Although millions of users have migrated to other apps, according to the latest numbers on Statista (2020), WhatsApp is still the most used messenger service in the UK, with 81% of the total, ahead of Facebook Messenger. Therefore, many users will be coerced into accepting, so as to avoid the fear of social seclusion that may come from avoiding the app. In Turkey, the announcement of the new terms sparked an antitrust investigation into both Facebook and WhatsApp. The FTC in the US has also launched an antitrust investigation surrounding Facebook’s 19-billion-dollar acquisition of WhatsApp. The results of these investigations against the tech giant remain to be seen.

General Data Protection Regulation

Another concern that has been highlighted during the WhatsApp panic was that WhatsApp users provide the phone numbers stored in their mobile phone contact list to WhatsApp. This means that individuals who do not use WhatsApp may, nevertheless, have their mobile phone, name and surname shared with WhatsApp without their consent just because they are the mobile phone contact of a WhatsApp user. The reason WhatsApp asks for users to consent to the uploading of all their phone contacts onto the app is so it can scan through their contacts to determine which have a WhatsApp account so they can be added to your list of contacts on the app.

Under the General Data Protection Regulation (GDPR), the processing of a user’s personal data without consent is considered unlawful. WhatsApp’s code is not open source, so without deep litigation investigations, we can only speculatively address this situation as a possible breach of GDPR. According to WhatsApp’s popup, the contact list is stored and recorded on its servers and then differentiated between WhatsApp and non-WhatsApp users. This type of action could amount to ‘data processing’ under the GDPR.

Moreover, under Art. 4(1) of the GDPR, personal data is enough to make one an identifiable natural person. It is clear that a name, surname and phone number is personal data, but that would depend on whether WhatsApp is actually processing all that information.

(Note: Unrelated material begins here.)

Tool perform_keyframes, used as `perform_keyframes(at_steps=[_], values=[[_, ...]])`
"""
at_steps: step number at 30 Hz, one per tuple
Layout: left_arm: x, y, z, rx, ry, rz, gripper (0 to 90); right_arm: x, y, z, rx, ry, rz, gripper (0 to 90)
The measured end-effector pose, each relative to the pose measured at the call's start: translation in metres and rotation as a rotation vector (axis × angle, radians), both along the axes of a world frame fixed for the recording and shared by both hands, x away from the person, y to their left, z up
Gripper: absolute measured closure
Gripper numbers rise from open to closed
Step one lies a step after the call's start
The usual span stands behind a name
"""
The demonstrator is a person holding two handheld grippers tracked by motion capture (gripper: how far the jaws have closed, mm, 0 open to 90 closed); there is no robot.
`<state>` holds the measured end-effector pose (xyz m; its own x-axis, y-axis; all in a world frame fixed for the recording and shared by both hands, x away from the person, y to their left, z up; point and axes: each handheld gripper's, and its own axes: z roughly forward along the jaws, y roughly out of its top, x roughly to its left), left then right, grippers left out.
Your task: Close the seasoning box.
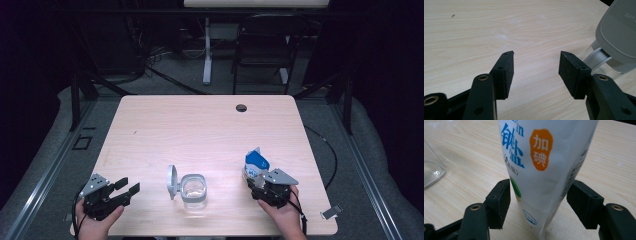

The data then has to be lawfully processed, (Art 5(1)(a)) subject to exceptions (Art 6) which WhatsApp would not likely meet. There is no (non-WhatsApp) user consent; thus, they are not a party to a contract that needs to be performed on their behalf. The processing is also neither needed to perform legal obligations on the part of the app, nor is it necessary to protect public interest, user’s vital interests or having a legitimate interest in doing so.

Signal vs WhatsApp

Signal has been long celebrated by high-profile privacy icons such as Edward Snowden. It was co-founded and financially backed by Brian Acton, who left Facebook in 2017. It is a free to use messaging app, funded by the non-profit Signal Foundation and, unlike WhatsApp, it has an open-source code. Similarly, to WhatsApp, its messages are also end-to-end encrypted, but Signal provides a much-needed added layer of privacy since it does not store user data nor does it collect users’ IP addresses, while providing users with additional anti-surveillance tools like face-blurring and disappearing messages. Contrasting WhatsApp’s concerning obligatory collection of contact list data, Signal verifies users phone numbers and then lets them independently verify other Signal users’ identity.

Final thoughts

The WhatsApp ToS update panic has alerted millions of users to the privacy concerns that they are subjected to when using platforms such as WhatsApp, Facebook and Instagram, contributing to the building scepticism surrounding large online platforms. WhatsApp’s attempts to ‘lock-in’ it’s users to data sharing with Facebook has sparked investigations by privacy watchdogs globally for potential breach of privacy regulations. Although most users may not believe that the kind of information that they will be unknowingly sharing will have any detrimental effects on their privacy, after close examination we at Law Forward have to agree with Elon Musk. For the more private and secure option, use Signal.